Ela enfrenta resistência no MDB, e muitos líderes vão apoiar outros nomes.

O que é mais ou menos tradicional no MDB. Uma boa parte do Nordeste sempre apoiou a candidatura do ex-presidente Lula. Claro que os candidatos lá percebem que Lula tem muito prestígio. Os partidos deliberam de acordo com as localidades.

Ao longo da conversa de terceira via, o nome do senhor foi citado. Não empolgou?

Eu sempre tomei isso como um reconhecimento ao meu governo. Tenho mais prestígio hoje do que tinha quando era presidente. Muitas vezes as pessoas dizem que eu deveria ser o candidato. Se houvesse um movimento nacional, eu poderia pensar no assunto. Mas isso não existe. Desde que eu deixei a Presidência, o meu horizonte são as palestras e pareceres na advocacia.

O senhor votaria no Bolsonaro num segundo turno com Lula?

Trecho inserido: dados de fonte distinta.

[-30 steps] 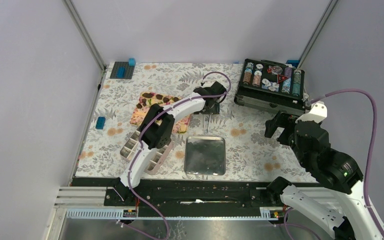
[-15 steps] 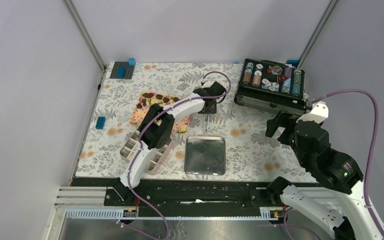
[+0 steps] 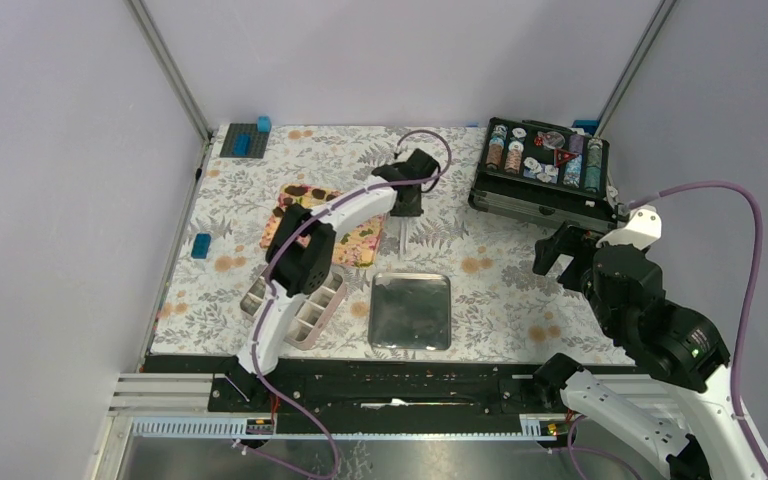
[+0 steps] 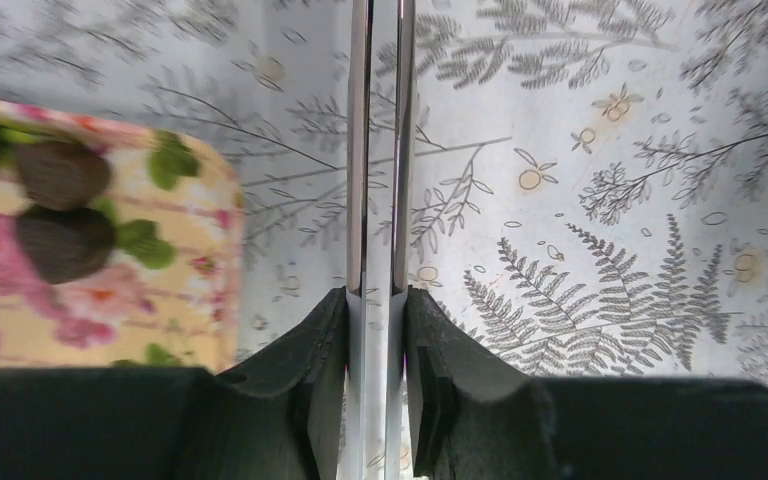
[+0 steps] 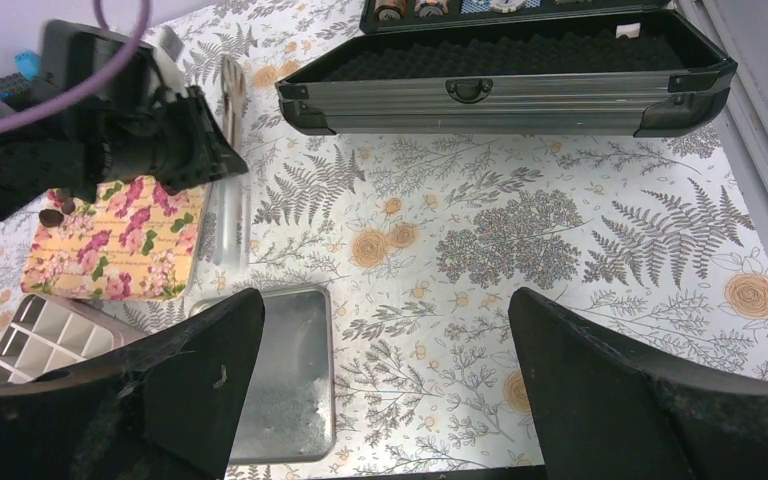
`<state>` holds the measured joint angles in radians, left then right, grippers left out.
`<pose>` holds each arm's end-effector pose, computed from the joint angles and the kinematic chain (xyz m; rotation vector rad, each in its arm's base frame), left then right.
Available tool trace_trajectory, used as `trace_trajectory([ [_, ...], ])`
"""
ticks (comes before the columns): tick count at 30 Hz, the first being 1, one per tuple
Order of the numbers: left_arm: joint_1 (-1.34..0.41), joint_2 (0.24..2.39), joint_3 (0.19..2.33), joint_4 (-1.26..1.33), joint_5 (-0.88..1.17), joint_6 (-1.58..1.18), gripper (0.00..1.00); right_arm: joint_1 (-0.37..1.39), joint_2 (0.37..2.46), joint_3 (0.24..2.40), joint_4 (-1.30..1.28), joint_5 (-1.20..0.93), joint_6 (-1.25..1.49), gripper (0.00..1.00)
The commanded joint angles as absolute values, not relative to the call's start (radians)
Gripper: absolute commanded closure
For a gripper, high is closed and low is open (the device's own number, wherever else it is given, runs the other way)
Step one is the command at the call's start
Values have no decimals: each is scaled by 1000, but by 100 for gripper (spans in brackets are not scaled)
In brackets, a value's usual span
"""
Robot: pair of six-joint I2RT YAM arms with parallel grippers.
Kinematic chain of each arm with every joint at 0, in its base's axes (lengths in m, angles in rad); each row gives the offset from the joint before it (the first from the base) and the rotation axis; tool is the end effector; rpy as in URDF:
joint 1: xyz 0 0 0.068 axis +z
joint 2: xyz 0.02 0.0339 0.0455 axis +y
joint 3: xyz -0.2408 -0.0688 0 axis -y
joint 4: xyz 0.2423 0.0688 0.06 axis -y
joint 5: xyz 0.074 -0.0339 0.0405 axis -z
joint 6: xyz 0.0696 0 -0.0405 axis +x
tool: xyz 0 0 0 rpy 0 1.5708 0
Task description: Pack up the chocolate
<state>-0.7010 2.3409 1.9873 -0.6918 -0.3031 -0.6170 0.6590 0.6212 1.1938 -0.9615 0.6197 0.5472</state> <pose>0.4002 -0.3106 0.1373 0.0024 2.5460 -0.1117 0.1166 0.0392 0.3858 0.2931 1.8674 0.2160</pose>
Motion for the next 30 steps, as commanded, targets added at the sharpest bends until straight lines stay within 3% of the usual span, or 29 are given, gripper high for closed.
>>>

Não é verdade. Não tenho nada contra o Lula. Acho que ele fala para a base. E para agradar diz essas coisas que falamos aqui como “golpe, escravocrata” e ameaça acabar com o teto de gastos. Então, dizem que a partir daí eu votaria no Bolsonaro. Mas eu nunca declarei que votaria nele. Significa que eu não possa votar nele? Não significa. Eu não sei o que pode vir a acontecer.